The blow was irreparable, and Mostyn realised it at once. At such short notice it was practically impossible to find an adequate substitute, and the jockey who finally rode Gulliver, a mere boy, proved himself unequal to the task. The horse was bad-tempered, and realised at once that a stranger was on his back. He made a bad start, and, though he picked up afterwards, only succeeded in running into third place.
Mostyn, who had felt that with Gulliver the game was in his hands, was terribly cast down; but there was, luckily perhaps, no time for serious reflection. The Cambridgeshire followed on so quickly, and here again, all his plans having been carefully laid, he stood a very fair chance.
When the weights for the Cambridgeshire had been announced, it was found that Silver Star, the property of a well-known nobleman, had been treated most leniently by the handicappers. The mare at once became a raging-hot favourite, and Mostyn spared no expense in his endeavours to purchase her. The noble owner was by no means inclined to sell, but, finally—and here again Mostyn had to thank Sir Roderick for his good offices—the deal was carried through, though it made a terrible inroad into Mostyn's diminishing capital.
But the day before the race, just when she was about to be transferred from Treves's stables to Newmarket, Silver Star was found to be ailing. There were suspicious circumstances about the case, too, for the horse's illness was so very sudden and unexpected, also it appeared difficult to diagnose the actual cause of the trouble. On the other hand, it was impossible to throw suspicion upon anyone. Had Jack Treves been at home, Mostyn might have felt interested in his movements at that time, but Jack had been sent away by his father to purchase horses in another part of the country, and so, as far as Silver Star was concerned, he seemed beyond suspicion.

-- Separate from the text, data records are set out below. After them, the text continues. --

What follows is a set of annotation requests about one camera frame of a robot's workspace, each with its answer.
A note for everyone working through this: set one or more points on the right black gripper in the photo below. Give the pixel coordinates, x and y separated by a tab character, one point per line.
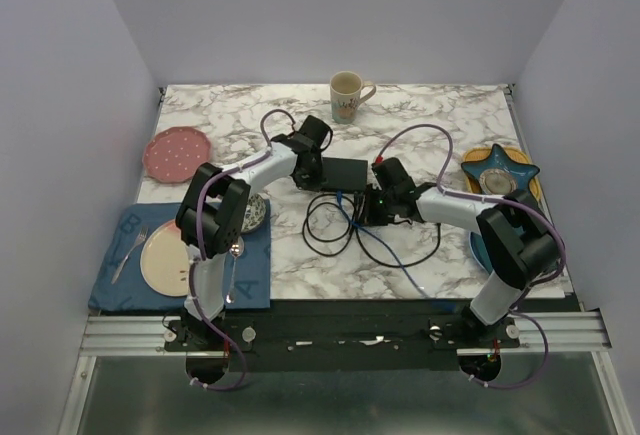
372	217

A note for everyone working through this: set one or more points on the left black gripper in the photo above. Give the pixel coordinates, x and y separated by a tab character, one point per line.
314	183

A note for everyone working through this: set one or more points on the dark grey network switch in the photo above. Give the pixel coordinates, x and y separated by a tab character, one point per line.
344	175

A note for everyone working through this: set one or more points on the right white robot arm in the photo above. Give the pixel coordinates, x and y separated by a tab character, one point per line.
521	243

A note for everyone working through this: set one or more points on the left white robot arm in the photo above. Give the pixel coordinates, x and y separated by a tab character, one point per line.
211	214

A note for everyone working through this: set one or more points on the floral patterned bowl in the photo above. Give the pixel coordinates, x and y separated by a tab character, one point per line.
255	214

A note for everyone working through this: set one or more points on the cream patterned mug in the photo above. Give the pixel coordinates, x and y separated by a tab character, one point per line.
348	91

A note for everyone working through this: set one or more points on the teal ceramic plate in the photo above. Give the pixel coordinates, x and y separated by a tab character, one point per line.
479	252

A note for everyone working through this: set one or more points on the yellow woven tray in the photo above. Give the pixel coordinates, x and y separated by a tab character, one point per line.
520	157

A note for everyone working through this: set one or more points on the small round metal dish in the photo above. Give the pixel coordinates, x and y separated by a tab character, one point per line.
497	182

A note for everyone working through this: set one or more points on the blue star shaped dish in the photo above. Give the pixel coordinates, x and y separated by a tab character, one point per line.
502	172

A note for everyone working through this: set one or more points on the pink polka dot plate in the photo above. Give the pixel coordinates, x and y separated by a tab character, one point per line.
174	155

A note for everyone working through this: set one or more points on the cream round plate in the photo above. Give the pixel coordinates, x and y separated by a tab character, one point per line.
165	261

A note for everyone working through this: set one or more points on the silver fork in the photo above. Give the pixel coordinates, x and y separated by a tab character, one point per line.
139	240

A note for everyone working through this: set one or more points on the blue letter placemat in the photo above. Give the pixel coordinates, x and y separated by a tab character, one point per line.
132	294

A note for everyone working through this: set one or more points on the black mounting base plate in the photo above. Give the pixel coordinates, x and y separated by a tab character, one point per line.
340	335

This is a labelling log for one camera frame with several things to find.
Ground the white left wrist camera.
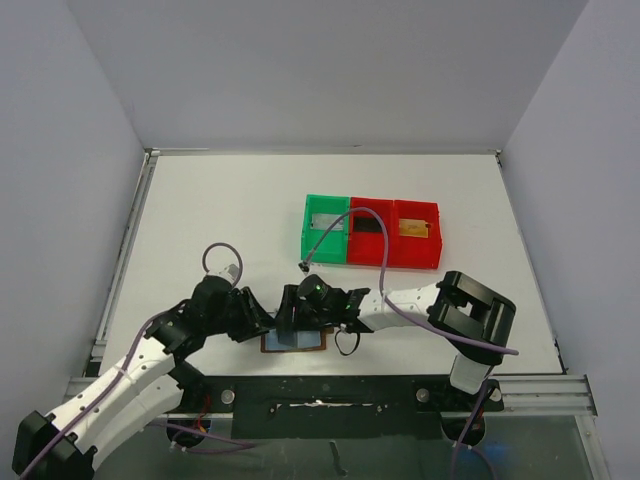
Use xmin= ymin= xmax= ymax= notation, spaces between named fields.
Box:
xmin=217 ymin=263 xmax=242 ymax=285

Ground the gold card pocket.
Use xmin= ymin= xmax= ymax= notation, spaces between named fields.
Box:
xmin=398 ymin=218 xmax=430 ymax=238

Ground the red plastic bin right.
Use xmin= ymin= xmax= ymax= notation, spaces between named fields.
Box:
xmin=391 ymin=200 xmax=443 ymax=270

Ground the red plastic bin middle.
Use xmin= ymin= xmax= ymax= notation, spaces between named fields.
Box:
xmin=347 ymin=197 xmax=399 ymax=266

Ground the aluminium frame rail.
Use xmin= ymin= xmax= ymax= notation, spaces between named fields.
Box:
xmin=88 ymin=149 xmax=160 ymax=363
xmin=57 ymin=373 xmax=599 ymax=424

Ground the brown leather card holder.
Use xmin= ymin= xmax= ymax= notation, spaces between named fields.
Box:
xmin=260 ymin=330 xmax=327 ymax=354

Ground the black card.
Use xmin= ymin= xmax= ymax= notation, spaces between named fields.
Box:
xmin=352 ymin=216 xmax=382 ymax=234

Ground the red plastic bin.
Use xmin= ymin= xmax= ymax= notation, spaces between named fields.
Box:
xmin=347 ymin=197 xmax=399 ymax=266
xmin=391 ymin=200 xmax=443 ymax=270

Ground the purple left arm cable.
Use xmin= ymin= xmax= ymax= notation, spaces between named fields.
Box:
xmin=19 ymin=243 xmax=256 ymax=476

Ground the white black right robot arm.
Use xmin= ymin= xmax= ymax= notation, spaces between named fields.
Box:
xmin=275 ymin=271 xmax=517 ymax=395

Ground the aluminium front frame rail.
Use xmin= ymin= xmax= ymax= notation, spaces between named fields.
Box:
xmin=57 ymin=373 xmax=599 ymax=424

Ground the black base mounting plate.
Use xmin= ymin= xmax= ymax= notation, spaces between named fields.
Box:
xmin=173 ymin=375 xmax=476 ymax=440

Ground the green plastic bin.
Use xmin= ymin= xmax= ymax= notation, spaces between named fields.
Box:
xmin=301 ymin=194 xmax=350 ymax=264

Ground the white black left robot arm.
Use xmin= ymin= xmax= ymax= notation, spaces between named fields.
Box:
xmin=12 ymin=275 xmax=274 ymax=479

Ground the aluminium left frame rail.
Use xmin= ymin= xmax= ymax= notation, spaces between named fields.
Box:
xmin=88 ymin=149 xmax=160 ymax=363

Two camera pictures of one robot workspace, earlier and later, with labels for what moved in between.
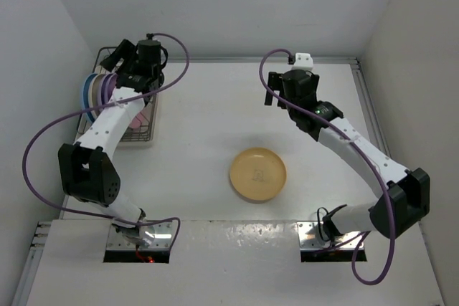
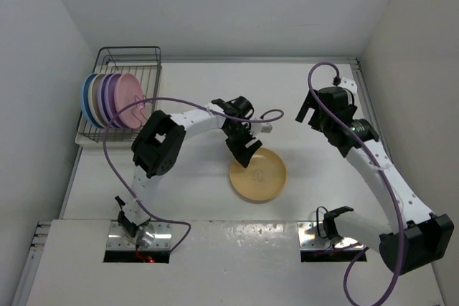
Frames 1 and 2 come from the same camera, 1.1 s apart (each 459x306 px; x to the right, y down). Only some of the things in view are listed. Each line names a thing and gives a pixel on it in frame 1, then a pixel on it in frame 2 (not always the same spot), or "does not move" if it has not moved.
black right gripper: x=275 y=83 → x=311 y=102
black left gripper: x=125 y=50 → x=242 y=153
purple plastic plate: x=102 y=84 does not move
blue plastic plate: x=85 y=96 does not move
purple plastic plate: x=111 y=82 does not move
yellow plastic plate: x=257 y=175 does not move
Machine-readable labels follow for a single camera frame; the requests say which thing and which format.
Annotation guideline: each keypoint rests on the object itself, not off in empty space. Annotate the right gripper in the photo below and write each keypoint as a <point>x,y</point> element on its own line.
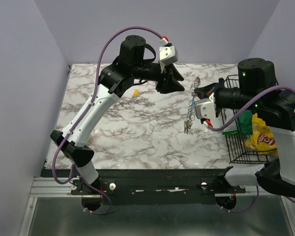
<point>205,91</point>

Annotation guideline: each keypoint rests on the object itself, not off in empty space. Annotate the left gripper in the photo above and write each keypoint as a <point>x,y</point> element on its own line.
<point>170,85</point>

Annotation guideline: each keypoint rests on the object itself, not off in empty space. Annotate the grey curved keyring holder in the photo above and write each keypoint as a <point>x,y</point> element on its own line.
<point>190,117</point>

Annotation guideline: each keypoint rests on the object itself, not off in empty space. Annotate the blue key tag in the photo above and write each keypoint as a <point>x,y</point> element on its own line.
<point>191,106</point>

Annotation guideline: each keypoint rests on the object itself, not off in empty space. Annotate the yellow key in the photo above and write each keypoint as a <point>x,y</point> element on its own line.
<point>136,93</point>

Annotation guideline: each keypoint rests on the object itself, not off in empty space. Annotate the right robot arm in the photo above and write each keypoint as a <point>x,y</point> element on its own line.
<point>258,92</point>

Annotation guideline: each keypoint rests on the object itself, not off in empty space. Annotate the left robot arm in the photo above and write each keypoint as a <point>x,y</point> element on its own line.
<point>113,81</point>

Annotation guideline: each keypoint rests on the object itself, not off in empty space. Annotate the green snack packet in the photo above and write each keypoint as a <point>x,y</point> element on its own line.
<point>242,125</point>

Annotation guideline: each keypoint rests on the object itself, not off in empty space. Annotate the yellow chips bag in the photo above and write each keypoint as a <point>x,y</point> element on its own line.
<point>262,139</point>

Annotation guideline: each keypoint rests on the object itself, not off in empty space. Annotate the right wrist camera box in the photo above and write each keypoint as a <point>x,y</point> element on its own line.
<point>205,108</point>

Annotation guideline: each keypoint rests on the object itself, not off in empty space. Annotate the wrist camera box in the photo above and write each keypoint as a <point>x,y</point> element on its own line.
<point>168,55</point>
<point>205,108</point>

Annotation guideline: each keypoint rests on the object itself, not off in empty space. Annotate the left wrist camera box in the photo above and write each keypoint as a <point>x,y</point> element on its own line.
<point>168,55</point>

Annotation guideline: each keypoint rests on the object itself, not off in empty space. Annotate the black mounting rail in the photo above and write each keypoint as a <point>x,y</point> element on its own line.
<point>158,187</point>

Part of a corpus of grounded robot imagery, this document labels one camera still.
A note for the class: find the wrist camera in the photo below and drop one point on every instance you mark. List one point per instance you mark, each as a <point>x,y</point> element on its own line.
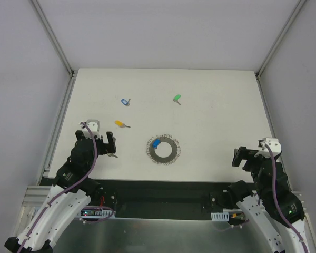
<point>91,129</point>
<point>272,143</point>

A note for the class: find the blue tag key on disc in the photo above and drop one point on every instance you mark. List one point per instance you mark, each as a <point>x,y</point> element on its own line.
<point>156,143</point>

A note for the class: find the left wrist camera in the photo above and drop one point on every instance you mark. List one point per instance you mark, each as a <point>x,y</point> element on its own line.
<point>91,129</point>

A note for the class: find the green tag key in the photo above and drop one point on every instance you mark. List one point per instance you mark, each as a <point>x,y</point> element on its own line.
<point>176,99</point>

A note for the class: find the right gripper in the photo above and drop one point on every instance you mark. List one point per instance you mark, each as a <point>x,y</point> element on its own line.
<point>252,157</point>

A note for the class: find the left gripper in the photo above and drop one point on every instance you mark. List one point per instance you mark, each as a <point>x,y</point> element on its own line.
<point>95,140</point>

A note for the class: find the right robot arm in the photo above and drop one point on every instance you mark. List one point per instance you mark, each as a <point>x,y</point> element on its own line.
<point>272,208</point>

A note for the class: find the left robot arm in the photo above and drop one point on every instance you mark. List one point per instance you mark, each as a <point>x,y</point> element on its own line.
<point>71,191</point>

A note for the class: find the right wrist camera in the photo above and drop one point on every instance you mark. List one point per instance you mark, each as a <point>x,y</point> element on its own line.
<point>272,143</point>

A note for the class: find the yellow tag key upper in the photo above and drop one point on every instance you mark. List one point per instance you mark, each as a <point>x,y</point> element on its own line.
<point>121,124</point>

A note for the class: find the metal disc with keyrings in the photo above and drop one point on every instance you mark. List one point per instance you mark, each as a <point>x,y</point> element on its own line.
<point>167,152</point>

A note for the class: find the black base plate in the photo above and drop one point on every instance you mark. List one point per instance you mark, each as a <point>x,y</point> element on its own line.
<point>167,199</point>

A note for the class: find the yellow tag key lower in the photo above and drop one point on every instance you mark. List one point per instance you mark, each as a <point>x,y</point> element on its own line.
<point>112,155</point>

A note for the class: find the right white cable duct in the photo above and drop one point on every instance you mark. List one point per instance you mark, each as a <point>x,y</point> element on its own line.
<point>220,216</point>

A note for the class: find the right aluminium frame rail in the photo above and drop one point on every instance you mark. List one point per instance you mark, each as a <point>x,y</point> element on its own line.
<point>282,86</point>

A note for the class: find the yellow tag key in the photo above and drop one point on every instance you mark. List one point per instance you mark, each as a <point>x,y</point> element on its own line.
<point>121,124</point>
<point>112,155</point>

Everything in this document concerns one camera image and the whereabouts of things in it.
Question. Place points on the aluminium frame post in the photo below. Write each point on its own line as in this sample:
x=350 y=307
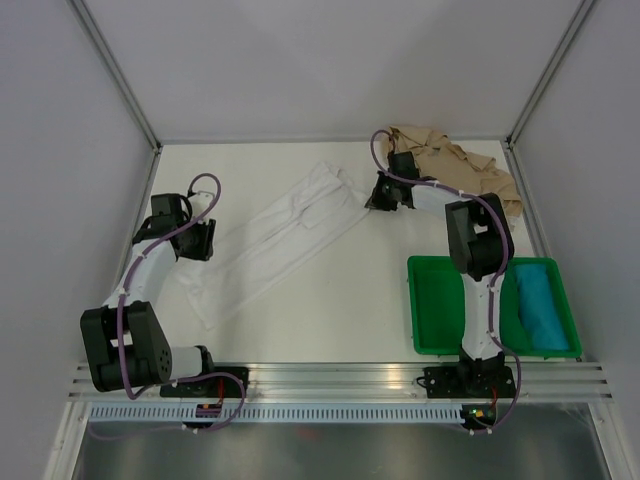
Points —
x=559 y=54
x=100 y=44

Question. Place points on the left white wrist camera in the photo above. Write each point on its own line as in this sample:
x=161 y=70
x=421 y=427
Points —
x=201 y=200

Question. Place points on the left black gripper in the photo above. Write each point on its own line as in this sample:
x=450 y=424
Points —
x=205 y=251

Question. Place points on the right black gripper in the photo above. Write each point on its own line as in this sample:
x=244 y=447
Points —
x=377 y=201

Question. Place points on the left aluminium frame post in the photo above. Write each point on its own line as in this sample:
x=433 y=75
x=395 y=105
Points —
x=100 y=44

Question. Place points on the teal rolled t shirt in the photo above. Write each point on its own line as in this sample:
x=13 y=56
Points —
x=537 y=310

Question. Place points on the beige t shirt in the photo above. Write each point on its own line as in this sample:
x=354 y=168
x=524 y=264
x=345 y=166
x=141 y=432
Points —
x=437 y=156

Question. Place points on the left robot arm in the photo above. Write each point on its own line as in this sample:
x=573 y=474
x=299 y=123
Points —
x=123 y=339

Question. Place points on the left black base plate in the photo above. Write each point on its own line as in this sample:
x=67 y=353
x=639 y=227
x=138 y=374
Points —
x=224 y=382

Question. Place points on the white t shirt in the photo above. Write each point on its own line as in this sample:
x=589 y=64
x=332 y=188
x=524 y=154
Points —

It was due to the discretion of old Treves himself that Jack had been sent away. The trainer had learnt of the assault upon Mostyn, and had immediately taken vigorous and characteristic action. He had not spared his son, but had rebuked him in round and unmeasured terms, both for his treatment of Rada—having regard to his philandering with Daisy Simpson—and for his utter folly in risking the making of bad blood between his father and his father's best client.
Old Mr. Treves had every wish to see the engagement between Jack and Rada a settled thing; having made money himself, he was now anxious that his son should raise himself in the social scale. But, from his point of view, Jack was busily engaged in spoiling his best chances.
"Mark my words," he said, "you will lose the girl altogether if ye don't treat her as a real lady—which she is. Daisy Simpson, indeed!"—the old man sniffed indignantly—"carrying on with a drab like that! Why, you are just askin' to get the chuck, that's what you're doin'—askin' for it." Here his indignation almost overpowered him. "It's a good thing you caught it from Mr. Clithero," he went on, "an' wot you got served you right. If you hadn't been punished already, I've a mind to hide you myself—yes, to take the stick to you, as I did when you was a lad—what's more, I could do it, too!"